Key Facts
Career & Education
About
Irving Charles Krauthammer (March 13, 1950 – June 21, 2018) was an influential neoconservative columnist and political commentator, known for his hawkish foreign policy advocacy. Born in Manhattan, New York City, he was raised in Montreal, Quebec, Canada. He earned a B.A. from McGill University in 1970, studied politics at Balliol College, Oxford as a Commonwealth Scholar, and received his M.D. from Harvard Medical School in 1975. During his first year at Harvard, a diving board accident severed his spinal cord at C5, leaving him permanently paralyzed from the waist down; after 14 months of recovery, he resumed studies and became chief resident in psychiatry at Massachusetts General Hospital, where he co-discovered a form of bipolar disease and contributed to the DSM-III in 1980. Transitioning from medicine, he joined the Carter administration in 1978 as director of psychiatric research planning, then served as speechwriter to Vice President Walter Mondale in 1980. He entered journalism at The New Republic in 1981, winning the National Magazine Award for Essays and Criticism in 1984 and the Pulitzer Prize for distinguished commentary.
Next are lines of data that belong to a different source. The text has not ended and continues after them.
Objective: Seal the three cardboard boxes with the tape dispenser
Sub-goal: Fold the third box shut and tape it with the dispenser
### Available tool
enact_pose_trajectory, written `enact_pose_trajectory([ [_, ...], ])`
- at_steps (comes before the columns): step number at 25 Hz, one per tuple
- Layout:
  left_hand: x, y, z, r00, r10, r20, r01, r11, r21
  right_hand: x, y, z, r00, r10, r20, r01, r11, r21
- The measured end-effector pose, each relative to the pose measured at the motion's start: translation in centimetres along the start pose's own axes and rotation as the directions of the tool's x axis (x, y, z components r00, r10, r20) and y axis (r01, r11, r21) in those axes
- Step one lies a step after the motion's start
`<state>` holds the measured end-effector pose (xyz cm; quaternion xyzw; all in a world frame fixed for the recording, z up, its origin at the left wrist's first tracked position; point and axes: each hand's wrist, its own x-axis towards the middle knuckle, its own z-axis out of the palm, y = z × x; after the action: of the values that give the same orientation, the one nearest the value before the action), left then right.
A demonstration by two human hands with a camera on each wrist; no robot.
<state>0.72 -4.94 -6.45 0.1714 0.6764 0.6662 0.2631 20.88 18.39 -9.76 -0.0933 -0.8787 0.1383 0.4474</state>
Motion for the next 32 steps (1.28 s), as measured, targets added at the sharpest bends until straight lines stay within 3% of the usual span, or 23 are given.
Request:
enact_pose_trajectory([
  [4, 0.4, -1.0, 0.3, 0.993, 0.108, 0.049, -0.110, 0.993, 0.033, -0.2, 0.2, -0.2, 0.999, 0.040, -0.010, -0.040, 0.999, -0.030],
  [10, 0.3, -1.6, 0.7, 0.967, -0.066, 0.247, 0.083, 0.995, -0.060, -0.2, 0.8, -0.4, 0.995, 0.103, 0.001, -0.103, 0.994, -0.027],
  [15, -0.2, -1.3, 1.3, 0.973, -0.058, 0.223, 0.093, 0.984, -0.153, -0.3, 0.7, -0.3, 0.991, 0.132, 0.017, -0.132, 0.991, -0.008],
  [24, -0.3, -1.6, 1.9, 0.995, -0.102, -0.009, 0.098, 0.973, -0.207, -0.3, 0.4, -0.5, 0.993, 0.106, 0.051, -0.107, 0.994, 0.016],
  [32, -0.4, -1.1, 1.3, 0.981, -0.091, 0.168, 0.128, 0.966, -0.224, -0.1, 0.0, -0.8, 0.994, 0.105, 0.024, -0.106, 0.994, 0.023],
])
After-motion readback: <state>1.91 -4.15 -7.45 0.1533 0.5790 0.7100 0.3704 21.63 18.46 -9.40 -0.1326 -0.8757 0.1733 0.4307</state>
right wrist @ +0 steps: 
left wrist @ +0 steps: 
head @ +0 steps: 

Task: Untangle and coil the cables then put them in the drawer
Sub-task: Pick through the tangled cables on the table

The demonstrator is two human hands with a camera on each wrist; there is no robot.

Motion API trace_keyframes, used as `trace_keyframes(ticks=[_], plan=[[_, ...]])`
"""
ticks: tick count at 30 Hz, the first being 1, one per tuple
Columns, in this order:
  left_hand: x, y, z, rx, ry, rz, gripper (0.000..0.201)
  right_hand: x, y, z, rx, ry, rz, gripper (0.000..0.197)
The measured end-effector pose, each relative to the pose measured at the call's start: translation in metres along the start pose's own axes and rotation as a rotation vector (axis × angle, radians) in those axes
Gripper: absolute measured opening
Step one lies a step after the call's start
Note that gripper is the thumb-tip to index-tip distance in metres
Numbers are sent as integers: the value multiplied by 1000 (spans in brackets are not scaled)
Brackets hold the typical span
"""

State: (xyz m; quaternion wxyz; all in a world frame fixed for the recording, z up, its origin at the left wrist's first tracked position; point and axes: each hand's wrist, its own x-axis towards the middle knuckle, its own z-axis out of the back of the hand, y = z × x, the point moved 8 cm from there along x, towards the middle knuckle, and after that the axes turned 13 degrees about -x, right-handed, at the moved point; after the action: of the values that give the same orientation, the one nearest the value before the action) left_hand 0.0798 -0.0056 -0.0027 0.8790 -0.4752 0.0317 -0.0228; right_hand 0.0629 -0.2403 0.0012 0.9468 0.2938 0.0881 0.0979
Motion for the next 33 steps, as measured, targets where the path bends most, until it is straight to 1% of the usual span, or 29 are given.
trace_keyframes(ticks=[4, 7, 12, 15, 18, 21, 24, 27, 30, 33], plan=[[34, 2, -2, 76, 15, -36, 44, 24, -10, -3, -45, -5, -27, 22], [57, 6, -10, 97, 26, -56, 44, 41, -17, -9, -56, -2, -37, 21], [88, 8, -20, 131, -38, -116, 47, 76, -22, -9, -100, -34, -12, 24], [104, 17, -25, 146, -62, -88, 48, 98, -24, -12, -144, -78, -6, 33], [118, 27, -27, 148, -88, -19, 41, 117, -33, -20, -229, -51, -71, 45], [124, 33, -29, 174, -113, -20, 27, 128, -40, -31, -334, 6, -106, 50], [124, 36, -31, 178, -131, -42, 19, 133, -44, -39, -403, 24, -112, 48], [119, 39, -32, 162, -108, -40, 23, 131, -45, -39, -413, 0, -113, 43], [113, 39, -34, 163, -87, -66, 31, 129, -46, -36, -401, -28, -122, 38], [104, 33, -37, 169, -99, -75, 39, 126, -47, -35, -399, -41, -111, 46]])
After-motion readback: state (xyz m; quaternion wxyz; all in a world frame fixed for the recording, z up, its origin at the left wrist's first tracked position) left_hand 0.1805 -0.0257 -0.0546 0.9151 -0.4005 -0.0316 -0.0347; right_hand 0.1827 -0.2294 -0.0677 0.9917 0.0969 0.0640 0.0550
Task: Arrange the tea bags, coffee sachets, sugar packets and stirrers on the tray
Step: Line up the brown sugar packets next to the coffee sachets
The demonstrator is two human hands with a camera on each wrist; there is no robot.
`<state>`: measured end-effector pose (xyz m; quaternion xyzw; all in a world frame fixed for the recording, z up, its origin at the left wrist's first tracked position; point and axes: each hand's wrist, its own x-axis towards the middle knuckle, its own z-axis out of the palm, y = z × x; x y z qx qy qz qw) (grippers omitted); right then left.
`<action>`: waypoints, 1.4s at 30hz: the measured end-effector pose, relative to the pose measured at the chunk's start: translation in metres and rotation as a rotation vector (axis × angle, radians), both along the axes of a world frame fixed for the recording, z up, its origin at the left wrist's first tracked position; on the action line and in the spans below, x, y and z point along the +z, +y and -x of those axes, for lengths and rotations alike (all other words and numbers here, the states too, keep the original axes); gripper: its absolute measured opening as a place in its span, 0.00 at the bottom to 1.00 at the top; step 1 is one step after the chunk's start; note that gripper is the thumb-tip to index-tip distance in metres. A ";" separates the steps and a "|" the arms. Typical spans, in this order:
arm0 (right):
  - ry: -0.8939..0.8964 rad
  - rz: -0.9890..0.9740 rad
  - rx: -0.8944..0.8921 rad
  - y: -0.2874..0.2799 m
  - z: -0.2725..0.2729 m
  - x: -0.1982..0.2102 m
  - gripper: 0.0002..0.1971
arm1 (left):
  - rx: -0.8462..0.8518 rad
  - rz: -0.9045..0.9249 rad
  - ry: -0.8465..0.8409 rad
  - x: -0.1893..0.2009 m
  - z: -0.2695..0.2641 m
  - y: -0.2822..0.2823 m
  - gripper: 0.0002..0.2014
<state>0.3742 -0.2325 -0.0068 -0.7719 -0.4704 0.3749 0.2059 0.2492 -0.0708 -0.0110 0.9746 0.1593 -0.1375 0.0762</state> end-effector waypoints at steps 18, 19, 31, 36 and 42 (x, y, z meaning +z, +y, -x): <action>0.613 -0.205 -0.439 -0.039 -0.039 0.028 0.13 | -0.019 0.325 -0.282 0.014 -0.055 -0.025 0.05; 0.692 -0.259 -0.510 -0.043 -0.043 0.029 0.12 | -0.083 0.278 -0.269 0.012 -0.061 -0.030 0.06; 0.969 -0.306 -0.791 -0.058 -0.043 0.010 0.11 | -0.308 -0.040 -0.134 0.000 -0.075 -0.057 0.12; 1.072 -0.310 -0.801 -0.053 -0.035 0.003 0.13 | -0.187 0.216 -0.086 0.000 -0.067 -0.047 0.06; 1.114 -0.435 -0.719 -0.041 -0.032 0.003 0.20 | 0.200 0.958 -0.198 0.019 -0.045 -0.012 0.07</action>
Joining The Washington Post in 1985, his columns were syndicated to over 400 publications. A panelist on PBS's Inside Washington (1990-2013) and Fox News' Special Report with Bret Baier, he authored bestsellers like Things That Matter (2013) and The Point of It All (2018, posthumous). He served on President George W. Bush's Council on Bioethics (2001-2006), chaired Pro Musica Hebraica, and was president of the Krauthammer Foundation. Married to Robyn Trethewey since 1974, he had one son, Daniel. Krauthammer died of small intestine cancer in Atlanta, Georgia, at age 68.